• **What is expected**:
Scan the records below for the line with "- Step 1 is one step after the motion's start" and the line with "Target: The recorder", and retype that range exactly, both ends included, pictures excepted.

• **Material shown**:
++++++++++

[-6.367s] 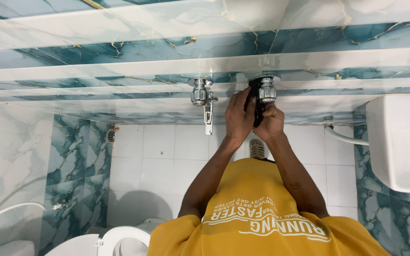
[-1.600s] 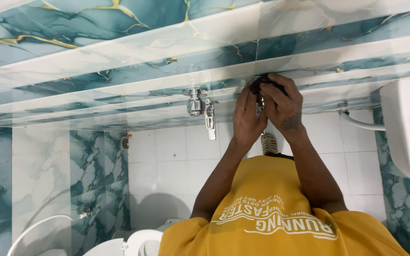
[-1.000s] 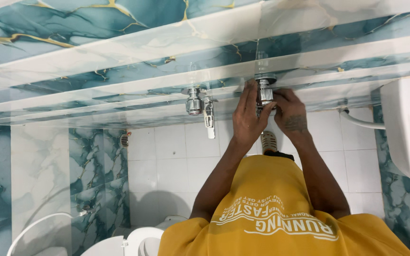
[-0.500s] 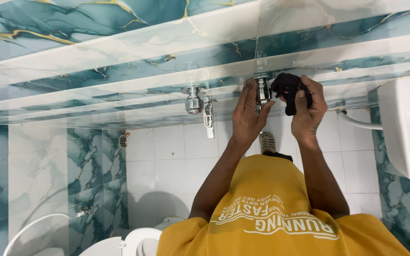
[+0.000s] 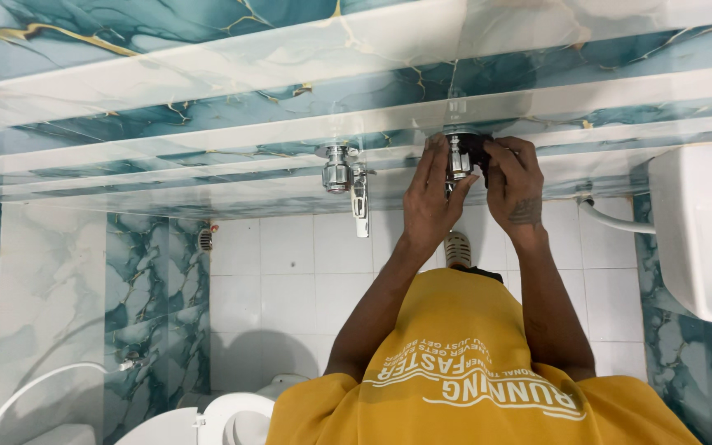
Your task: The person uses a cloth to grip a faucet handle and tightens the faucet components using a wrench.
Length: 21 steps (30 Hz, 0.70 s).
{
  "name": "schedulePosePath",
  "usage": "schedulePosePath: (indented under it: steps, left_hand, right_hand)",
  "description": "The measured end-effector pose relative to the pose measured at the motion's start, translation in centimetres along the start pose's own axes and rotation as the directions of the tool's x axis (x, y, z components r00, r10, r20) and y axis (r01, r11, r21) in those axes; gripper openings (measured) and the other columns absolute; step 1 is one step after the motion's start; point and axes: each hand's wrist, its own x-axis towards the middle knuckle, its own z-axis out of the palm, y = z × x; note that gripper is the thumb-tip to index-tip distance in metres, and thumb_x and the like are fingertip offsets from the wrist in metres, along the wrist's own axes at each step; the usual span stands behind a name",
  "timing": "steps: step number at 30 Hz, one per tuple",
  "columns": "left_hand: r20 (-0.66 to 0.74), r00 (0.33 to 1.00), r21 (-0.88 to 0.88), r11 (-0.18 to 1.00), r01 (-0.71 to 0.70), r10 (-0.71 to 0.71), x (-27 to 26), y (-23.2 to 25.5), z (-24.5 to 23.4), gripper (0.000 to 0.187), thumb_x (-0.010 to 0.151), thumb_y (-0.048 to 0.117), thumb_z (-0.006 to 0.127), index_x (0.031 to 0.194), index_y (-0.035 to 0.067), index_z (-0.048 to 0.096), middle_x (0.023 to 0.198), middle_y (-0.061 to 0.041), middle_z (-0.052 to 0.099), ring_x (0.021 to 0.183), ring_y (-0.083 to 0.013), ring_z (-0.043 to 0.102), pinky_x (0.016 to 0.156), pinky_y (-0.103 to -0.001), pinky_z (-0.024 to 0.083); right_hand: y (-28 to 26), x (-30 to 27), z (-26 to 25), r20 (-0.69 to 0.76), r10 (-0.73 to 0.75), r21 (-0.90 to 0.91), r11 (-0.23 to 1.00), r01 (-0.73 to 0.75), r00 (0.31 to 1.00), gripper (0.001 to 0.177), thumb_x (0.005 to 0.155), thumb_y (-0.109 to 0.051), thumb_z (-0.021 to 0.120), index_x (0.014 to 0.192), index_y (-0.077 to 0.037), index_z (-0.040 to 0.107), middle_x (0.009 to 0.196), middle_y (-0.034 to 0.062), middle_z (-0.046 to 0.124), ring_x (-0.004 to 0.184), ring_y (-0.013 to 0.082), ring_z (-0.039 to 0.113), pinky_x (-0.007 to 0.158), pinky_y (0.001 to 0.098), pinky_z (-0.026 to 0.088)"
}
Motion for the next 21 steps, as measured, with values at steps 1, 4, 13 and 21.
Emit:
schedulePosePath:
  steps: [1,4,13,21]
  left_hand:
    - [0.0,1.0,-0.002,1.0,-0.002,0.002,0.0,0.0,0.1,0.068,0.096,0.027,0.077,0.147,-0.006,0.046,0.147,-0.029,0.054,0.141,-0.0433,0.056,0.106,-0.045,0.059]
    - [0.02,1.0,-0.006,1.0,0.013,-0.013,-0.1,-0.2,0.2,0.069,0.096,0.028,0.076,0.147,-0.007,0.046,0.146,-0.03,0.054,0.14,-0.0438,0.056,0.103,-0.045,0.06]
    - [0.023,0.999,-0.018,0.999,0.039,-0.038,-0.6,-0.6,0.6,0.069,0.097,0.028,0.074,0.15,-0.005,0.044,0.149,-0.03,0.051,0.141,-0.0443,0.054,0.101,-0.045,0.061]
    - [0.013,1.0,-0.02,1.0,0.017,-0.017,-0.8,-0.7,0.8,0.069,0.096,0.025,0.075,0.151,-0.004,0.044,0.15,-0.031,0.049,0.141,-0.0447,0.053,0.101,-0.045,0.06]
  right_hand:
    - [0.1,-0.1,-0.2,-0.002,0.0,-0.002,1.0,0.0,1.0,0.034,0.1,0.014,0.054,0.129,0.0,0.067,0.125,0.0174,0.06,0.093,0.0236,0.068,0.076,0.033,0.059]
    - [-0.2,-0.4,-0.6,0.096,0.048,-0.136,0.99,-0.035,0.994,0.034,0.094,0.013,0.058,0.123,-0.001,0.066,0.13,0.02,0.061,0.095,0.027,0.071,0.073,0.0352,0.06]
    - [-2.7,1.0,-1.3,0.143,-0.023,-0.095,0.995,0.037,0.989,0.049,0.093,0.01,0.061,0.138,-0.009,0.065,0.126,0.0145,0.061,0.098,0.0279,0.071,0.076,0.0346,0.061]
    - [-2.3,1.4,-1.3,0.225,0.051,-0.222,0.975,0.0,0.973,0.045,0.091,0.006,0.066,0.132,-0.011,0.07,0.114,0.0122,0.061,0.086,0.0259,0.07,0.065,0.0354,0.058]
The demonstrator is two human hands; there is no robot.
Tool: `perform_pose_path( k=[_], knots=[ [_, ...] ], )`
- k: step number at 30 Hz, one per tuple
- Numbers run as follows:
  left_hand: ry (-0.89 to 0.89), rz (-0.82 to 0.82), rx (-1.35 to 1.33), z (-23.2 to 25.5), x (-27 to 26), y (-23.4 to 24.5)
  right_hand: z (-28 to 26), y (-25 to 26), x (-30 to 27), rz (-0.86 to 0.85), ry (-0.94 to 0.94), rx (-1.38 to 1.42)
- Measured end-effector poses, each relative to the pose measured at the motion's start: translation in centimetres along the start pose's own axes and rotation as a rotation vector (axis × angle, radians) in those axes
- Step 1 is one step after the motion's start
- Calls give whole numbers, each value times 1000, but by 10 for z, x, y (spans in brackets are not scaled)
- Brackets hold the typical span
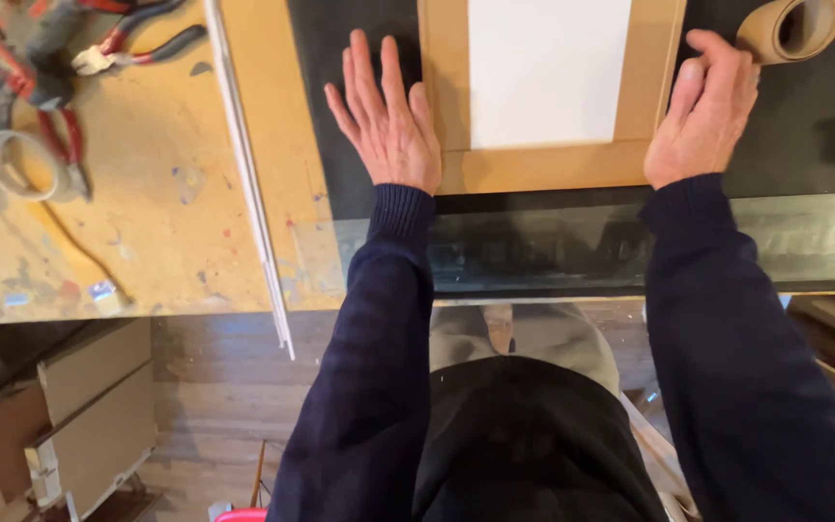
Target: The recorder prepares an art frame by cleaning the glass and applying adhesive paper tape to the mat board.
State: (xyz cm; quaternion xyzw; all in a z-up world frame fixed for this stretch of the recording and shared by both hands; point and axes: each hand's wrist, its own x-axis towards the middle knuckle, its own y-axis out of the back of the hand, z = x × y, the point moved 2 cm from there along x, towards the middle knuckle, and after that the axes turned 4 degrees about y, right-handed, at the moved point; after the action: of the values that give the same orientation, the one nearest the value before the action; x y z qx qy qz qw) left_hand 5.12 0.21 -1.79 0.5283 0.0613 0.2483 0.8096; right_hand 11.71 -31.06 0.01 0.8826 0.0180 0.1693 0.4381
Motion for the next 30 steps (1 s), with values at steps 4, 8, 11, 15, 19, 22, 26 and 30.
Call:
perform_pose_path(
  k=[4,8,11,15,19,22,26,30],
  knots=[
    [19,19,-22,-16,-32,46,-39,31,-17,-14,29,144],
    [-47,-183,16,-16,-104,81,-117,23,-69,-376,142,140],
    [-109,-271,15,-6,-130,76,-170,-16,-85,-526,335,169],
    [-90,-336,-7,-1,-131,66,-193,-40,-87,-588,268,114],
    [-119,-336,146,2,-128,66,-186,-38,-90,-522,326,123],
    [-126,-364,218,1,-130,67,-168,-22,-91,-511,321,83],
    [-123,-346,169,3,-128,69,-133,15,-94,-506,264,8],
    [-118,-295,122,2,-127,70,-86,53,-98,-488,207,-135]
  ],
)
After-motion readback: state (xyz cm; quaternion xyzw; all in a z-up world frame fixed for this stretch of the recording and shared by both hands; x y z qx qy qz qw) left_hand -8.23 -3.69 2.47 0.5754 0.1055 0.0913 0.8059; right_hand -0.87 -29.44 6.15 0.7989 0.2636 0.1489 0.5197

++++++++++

• **Response**:
- Step 1 is one step after the motion's start
- Calls give whole numbers, each value times 1000, but by 10 for z, x, y (spans in brackets are not scaled)
- Brackets hold the typical span
Target: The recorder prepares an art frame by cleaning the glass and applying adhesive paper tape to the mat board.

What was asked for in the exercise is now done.